La banque centrale turque procède à une forte baisse des taux dans un contexte d’inflation de 83 %.
La banque centrale de Turquie a abaissé ses taux d’intérêt pour le troisième mois consécutif, réalisant ainsi sa plus forte baisse de l’année, malgré une inflation vertigineuse qui pèse sur les finances de la population, conformément aux vues économiques peu orthodoxes du président Recep Tayyip Erdogan.
La Banque centrale de la République de Turquie a abaissé jeudi le taux de référence de 1,5 point de pourcentage, à 10,5 %. La banque a réduit les taux d’un point de pourcentage chacun en août et en septembre. La banque avait maintenu le taux à 14% pendant huit mois, interrompant une précédente série de baisses qui avait déclenché une crise monétaire.
« Il est essentiel que les conditions financières restent favorables pour préserver la dynamique de croissance de la production industrielle et la tendance positive de l’emploi » dans un contexte d’incertitudes sur la croissance mondiale et de risques géopolitiques, a déclaré la Banque centrale dans un communiqué expliquant sa dernière décision.

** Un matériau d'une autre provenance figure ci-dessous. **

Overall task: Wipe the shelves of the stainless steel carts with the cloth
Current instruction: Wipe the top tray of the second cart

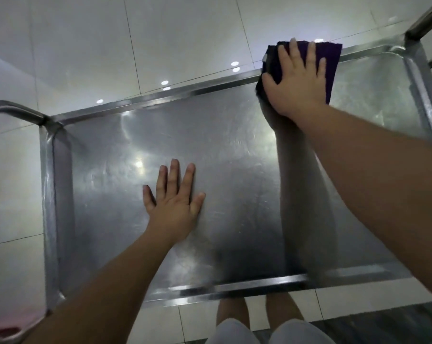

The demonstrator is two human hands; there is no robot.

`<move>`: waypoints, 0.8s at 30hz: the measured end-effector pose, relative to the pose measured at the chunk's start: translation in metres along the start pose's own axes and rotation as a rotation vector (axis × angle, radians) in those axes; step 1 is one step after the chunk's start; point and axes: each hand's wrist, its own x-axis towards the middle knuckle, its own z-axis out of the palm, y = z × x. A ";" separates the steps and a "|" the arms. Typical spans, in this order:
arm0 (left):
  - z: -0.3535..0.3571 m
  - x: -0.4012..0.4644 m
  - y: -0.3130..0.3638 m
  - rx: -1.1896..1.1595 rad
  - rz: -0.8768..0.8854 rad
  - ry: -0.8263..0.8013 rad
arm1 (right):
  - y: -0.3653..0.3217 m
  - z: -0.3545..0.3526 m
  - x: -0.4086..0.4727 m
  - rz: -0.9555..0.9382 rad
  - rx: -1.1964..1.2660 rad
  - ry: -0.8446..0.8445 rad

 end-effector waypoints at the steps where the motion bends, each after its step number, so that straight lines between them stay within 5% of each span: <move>1: 0.001 0.000 -0.001 -0.002 0.001 -0.001 | 0.002 0.003 -0.014 -0.050 -0.014 -0.018; 13: 0.003 -0.002 -0.001 -0.034 0.026 0.005 | 0.048 0.055 -0.397 -0.551 -0.200 -0.309; 18: 0.000 -0.003 0.000 -0.094 0.031 -0.020 | 0.031 0.055 -0.361 -0.527 -0.139 -0.259; 24: -0.003 -0.003 0.001 -0.109 0.036 -0.048 | -0.056 0.058 -0.166 -0.373 -0.110 -0.095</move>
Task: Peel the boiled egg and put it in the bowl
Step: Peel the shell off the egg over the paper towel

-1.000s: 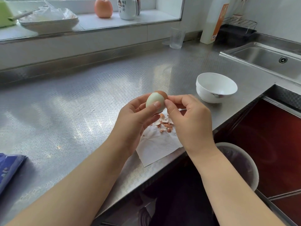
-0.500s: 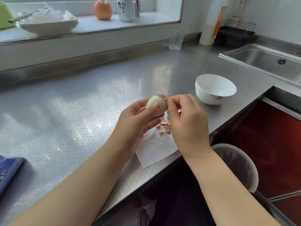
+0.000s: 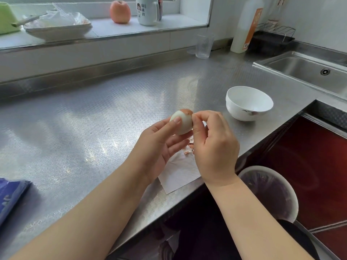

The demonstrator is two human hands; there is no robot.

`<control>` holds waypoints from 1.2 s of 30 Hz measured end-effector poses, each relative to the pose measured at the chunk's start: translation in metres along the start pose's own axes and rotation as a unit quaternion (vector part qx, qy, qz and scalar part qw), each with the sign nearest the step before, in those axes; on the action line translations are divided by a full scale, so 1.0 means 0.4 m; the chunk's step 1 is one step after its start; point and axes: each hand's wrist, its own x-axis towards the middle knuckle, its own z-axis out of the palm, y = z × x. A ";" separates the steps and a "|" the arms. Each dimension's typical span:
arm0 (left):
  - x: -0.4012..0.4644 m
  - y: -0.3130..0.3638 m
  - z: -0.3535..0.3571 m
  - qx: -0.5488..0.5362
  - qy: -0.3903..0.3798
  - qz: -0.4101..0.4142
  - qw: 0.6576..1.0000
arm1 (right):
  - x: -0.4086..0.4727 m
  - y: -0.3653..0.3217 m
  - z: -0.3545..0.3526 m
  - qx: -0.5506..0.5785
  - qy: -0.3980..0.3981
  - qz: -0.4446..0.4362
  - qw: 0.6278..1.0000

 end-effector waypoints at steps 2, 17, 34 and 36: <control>-0.001 0.003 0.003 -0.019 0.011 -0.010 1.000 | -0.001 -0.003 0.000 0.013 0.004 0.003 1.000; 0.001 0.013 0.000 -0.076 0.053 -0.029 0.995 | -0.021 0.069 -0.041 0.046 -0.205 0.165 0.964; -0.005 0.005 0.008 -0.004 0.036 0.008 0.999 | 0.067 0.017 -0.054 0.203 -0.207 0.156 0.944; -0.006 0.005 0.007 0.006 0.036 0.017 0.999 | 0.064 0.015 -0.048 0.204 -0.200 0.161 0.945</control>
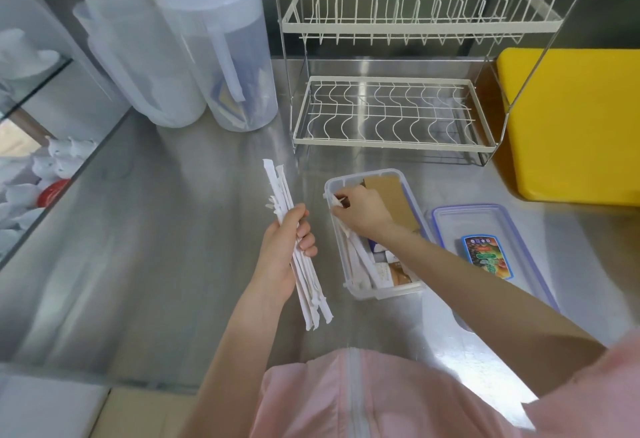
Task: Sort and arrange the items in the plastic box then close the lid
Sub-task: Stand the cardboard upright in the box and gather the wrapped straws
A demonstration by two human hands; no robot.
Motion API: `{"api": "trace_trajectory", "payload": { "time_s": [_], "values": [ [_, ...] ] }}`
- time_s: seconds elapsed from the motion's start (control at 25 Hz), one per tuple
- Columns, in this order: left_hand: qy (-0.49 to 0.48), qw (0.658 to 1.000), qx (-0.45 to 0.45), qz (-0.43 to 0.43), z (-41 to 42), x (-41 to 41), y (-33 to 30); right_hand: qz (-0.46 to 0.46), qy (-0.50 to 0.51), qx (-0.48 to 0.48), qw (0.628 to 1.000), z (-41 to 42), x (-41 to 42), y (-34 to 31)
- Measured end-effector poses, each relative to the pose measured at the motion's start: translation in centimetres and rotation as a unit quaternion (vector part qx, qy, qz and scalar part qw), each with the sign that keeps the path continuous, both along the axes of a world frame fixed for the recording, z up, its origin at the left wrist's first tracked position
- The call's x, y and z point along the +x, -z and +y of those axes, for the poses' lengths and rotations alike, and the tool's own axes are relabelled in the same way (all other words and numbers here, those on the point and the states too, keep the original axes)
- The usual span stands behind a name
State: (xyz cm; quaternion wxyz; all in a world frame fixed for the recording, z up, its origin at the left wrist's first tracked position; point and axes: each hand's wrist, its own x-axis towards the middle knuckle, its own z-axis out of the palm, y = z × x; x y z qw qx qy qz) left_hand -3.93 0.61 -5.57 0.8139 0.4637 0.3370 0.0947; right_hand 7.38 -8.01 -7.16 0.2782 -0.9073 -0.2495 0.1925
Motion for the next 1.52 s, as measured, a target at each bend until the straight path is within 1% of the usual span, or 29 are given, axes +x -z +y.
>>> {"api": "trace_trajectory", "payload": {
  "time_s": [0.12, 0.2, 0.24, 0.32, 0.4, 0.44, 0.48, 0.52, 0.56, 0.6, 0.64, 0.72, 0.8, 0.84, 0.96, 1.08, 1.36, 1.44, 1.52],
  "values": [
    [0.013, 1.000, -0.003, 0.005, -0.4, 0.1, 0.1, -0.029, 0.011, 0.058, 0.998, -2.5, 0.0, -2.0],
    [0.016, 1.000, -0.007, 0.007, -0.5, 0.2, 0.1, -0.033, 0.015, 0.070, 0.997, -5.1, -0.5, -2.9],
    [0.018, 1.000, -0.007, 0.008, -0.6, 0.3, 0.1, -0.030, 0.009, 0.047, 0.998, -6.4, -0.9, -3.2],
    [0.023, 1.000, -0.009, 0.007, -0.7, 0.5, 0.1, -0.042, -0.017, -0.039, 0.998, -8.7, -1.6, -3.1],
    [0.029, 1.000, -0.008, 0.005, -0.9, 0.6, 0.0, -0.108, -0.041, -0.162, 0.980, -10.1, -2.7, -2.9],
    [0.031, 0.999, -0.006, 0.003, -0.9, 0.5, 0.0, -0.153, -0.044, -0.199, 0.967, -10.3, -3.1, -2.9],
    [0.032, 0.999, -0.005, 0.001, -1.0, 0.4, 0.0, -0.182, -0.044, -0.195, 0.963, -10.3, -3.3, -3.0],
    [0.031, 1.000, -0.006, 0.000, -0.9, 0.4, -0.1, -0.187, -0.045, -0.170, 0.967, -10.0, -3.6, -3.2],
    [0.028, 1.000, -0.006, -0.001, -0.9, 0.3, 0.0, -0.171, -0.056, -0.151, 0.972, -9.5, -3.8, -3.2],
    [0.028, 1.000, -0.007, -0.002, -0.8, 0.3, 0.0, -0.149, -0.080, -0.157, 0.973, -8.8, -3.9, -2.9],
    [0.031, 1.000, -0.004, -0.001, -0.8, 0.3, 0.1, -0.133, -0.110, -0.194, 0.966, -8.0, -3.9, -2.3],
    [0.051, 0.998, 0.020, 0.009, -0.9, 0.2, 0.5, -0.120, -0.157, -0.293, 0.936, -6.6, -3.8, -0.6],
    [0.086, 0.993, 0.078, 0.034, -1.4, 0.0, 1.4, -0.128, -0.177, -0.364, 0.905, -6.0, -3.5, 0.7],
    [0.105, 0.986, 0.115, 0.055, -1.7, -0.1, 2.0, -0.128, -0.175, -0.384, 0.897, -5.9, -3.4, 1.2],
    [0.135, 0.963, 0.200, 0.117, -2.9, 0.0, 3.9, -0.114, -0.160, -0.386, 0.901, -5.8, -3.2, 1.8],
    [0.134, 0.949, 0.238, 0.157, -3.5, 0.5, 5.1, -0.111, -0.139, -0.372, 0.911, -5.6, -3.4, 1.7],
    [0.149, 0.934, 0.292, 0.143, -2.7, 0.9, 5.9, -0.151, -0.134, -0.293, 0.935, -6.4, -2.8, -0.4],
    [0.152, 0.934, 0.293, 0.139, -2.3, 0.9, 5.8, -0.160, -0.142, -0.293, 0.932, -6.3, -2.7, -1.0],
    [0.158, 0.934, 0.291, 0.132, -2.0, 0.9, 5.7, -0.160, -0.154, -0.312, 0.924, -6.0, -2.9, -1.3]
  ]
}}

La déclaration indique que la banque prendra une « mesure similaire » en novembre, ce qui ramènera le taux directeur à un chiffre.
La Turquie a suivi la conviction d’Erdogan selon laquelle les coûts d’emprunt élevés provoquent une forte inflation, bien que la pensée économique traditionnelle dise que la hausse des taux est l’antidote à l’inflation. Le pays a vu l’inflation atteindre le chiffre stupéfiant de 83,45% dans les statistiques officielles de septembre, ce qui rend difficile pour les gens de se permettre d’acheter des produits de première nécessité.
Les banques centrales du monde entier ont pris le chemin inverse de celui de la Turquie, en augmentant rapidement les taux d’intérêt pour freiner la flambée des prix à la consommation. Dans la zone des 19 pays qui utilisent l’euro, l’inflation a atteint un niveau record de 9,9 % le mois dernier, et la Banque centrale européenne a procédé à de fortes hausses de taux pour la combattre, une autre étant attendue la semaine prochaine.
La lire turque a perdu quelque 28 % de sa valeur par rapport au dollar américain depuis le début de l’année, sans compter qu’elle a subi un revers encore plus important en 2021. Le dollar, quant à lui, a atteint un sommet historique alors que la Réserve fédérale américaine resserre les conditions financières.
Alors qu’Erdogan se prépare aux élections présidentielles et parlementaires de juin prochain, il compte sur la baisse des coûts d’emprunt pour propulser l’économie. Il a exprimé son souhait que les taux d’intérêt descendent à un chiffre et sa conviction que la lire s’appréciera.
Erdogan a déclaré ce mois-ci que tant qu’il sera président, « les taux d’intérêt continueront à baisser chaque jour, chaque semaine, chaque mois. Personne ne devrait nous donner de conseils à ce sujet ».
Il a déclaré que les investissements et la croissance ne peuvent avoir lieu que sous des taux d’intérêt bas et a encouragé les entreprises à emprunter auprès des banques d’Etat.